Although this policy falls under “non-mandatory bargaining items,” meaning it is unrelated to employment terms such as teacher salaries, work hours, and working conditions, the Public Employment Relations Board still issued a ruling favoring the union. The board is an independent state-level quasi-judicial administrative agency under the California Labor and Workforce Development Agency, responsible for collective bargaining for K-12 public schools, community colleges, universities, as well as state and local government employees.

In the case of “Rocklin Unified School District v. Public Employment Relations Board,” Emily Rae, the chair of the California Justice Center, stated, “The teachers’ union is using the labor commission platform to push a political agenda, sacrificing the interests of parents, school district committees, and the entire Rocklin community.” She further emphasized that “the authority of the Public Employment Relations Board is limited to resolving labor disputes and not adjudicating legal issues at the constitutional level.”

The petition filed by the plaintiffs to the Supreme Court also pointed out, “…allowing the decision of the labor commission to take effect means that the union can sue the school district for any policies they are unhappy with, merely by claiming a procedural violation of the collective bargaining agreement.”

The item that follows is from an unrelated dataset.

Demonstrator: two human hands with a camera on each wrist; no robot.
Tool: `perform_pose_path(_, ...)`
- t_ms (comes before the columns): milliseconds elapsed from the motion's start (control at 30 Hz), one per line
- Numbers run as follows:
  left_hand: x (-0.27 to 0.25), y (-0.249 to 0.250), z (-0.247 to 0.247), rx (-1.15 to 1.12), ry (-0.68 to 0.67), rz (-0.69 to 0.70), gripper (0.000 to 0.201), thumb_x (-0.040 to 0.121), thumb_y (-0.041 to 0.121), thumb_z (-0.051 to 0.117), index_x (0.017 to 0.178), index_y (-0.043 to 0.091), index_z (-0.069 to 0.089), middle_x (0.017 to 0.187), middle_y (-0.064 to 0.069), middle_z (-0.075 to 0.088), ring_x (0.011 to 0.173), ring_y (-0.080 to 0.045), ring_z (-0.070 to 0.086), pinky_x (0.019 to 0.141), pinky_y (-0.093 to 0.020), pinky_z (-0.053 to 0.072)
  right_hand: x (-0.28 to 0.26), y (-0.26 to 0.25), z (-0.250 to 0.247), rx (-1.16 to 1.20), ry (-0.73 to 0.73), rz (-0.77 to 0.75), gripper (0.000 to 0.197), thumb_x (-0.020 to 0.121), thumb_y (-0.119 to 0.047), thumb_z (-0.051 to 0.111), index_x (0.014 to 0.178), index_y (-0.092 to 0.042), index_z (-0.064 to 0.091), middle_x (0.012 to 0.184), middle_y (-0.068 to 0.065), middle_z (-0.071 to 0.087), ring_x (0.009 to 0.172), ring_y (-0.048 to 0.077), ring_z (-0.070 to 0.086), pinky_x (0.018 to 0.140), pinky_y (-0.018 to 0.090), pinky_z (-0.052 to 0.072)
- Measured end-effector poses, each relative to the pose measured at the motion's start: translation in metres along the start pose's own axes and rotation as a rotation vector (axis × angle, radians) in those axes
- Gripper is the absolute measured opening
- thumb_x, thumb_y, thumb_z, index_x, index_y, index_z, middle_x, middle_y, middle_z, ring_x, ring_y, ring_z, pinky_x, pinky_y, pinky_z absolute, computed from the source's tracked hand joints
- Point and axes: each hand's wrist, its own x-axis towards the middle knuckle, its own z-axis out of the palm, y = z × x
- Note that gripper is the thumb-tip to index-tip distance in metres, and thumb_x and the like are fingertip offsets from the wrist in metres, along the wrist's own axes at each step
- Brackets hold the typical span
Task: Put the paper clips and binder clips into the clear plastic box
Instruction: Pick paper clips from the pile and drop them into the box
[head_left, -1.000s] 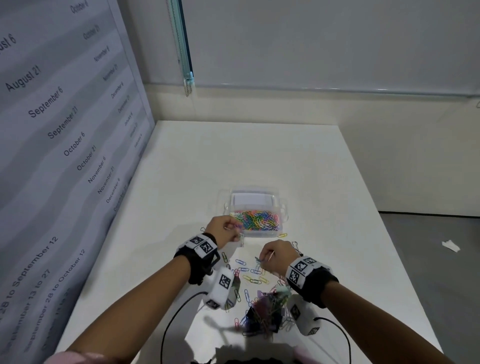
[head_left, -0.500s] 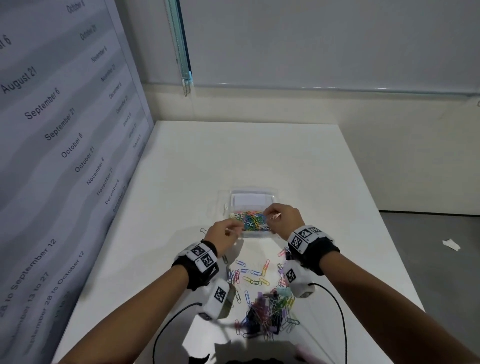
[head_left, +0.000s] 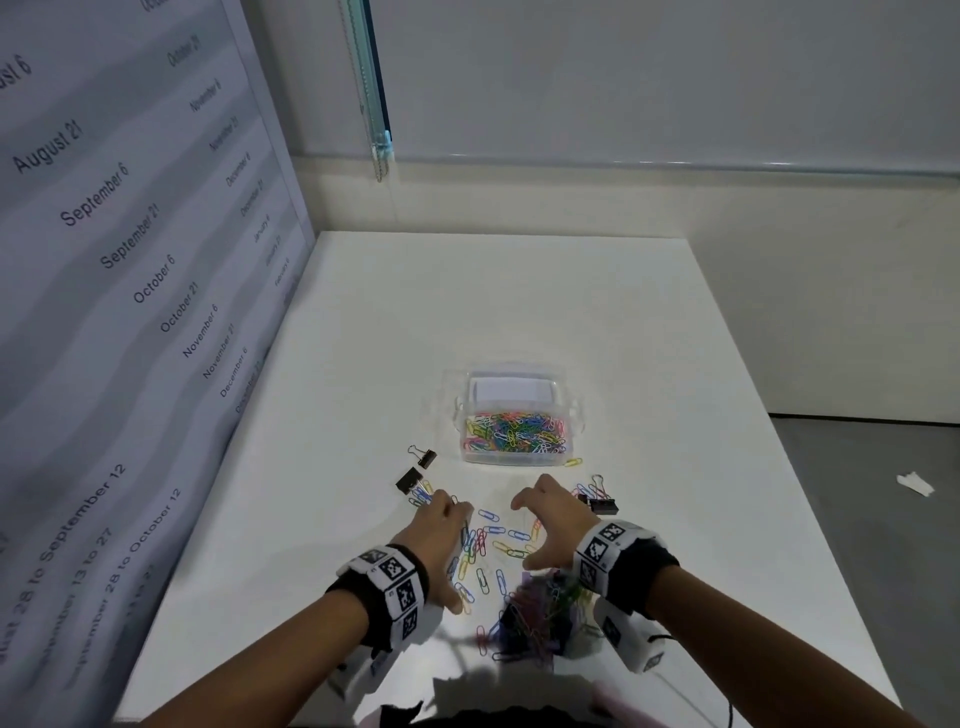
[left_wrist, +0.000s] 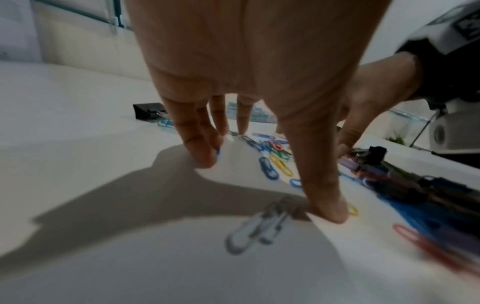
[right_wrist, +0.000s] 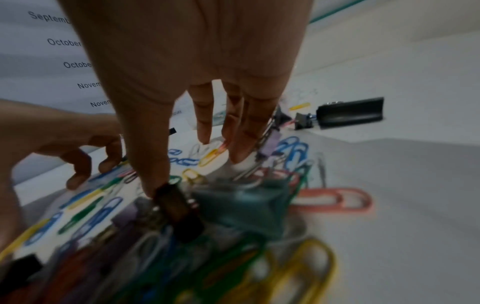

On March 2, the U.S. Supreme Court ruled in the case of “Mirabelli v. Bonta” that parents are the “primary guardians to protect the best interests of their children,” not the schools; school policies that “withhold information from parents and promote some degree of gender transition” violate the “rights of parents to guide, nurture, and educate their children.”

A lawsuit brought by California parents and teachers against California Attorney General Rob Bonta was subsequently remanded to the Ninth Circuit Court of Appeals for further substantive review. The decision of the high court indicates that even when faced with state government policies aimed at safeguarding student privacy or safety, the rights of parents protected by the Constitution remain valid.

In February 2025, the Liberty Justice Center announced the victory of the case they represented, “Bonta v. Chino Valley,” where Bonta issued an injunction requiring the school district to stop the “parental notification” policy. Bonta did not appeal this case. However, the AB1955 law, which took effect in California in January 2025, requires schools not to inform parents and mandates all school districts to revoke existing “parental notification” policies.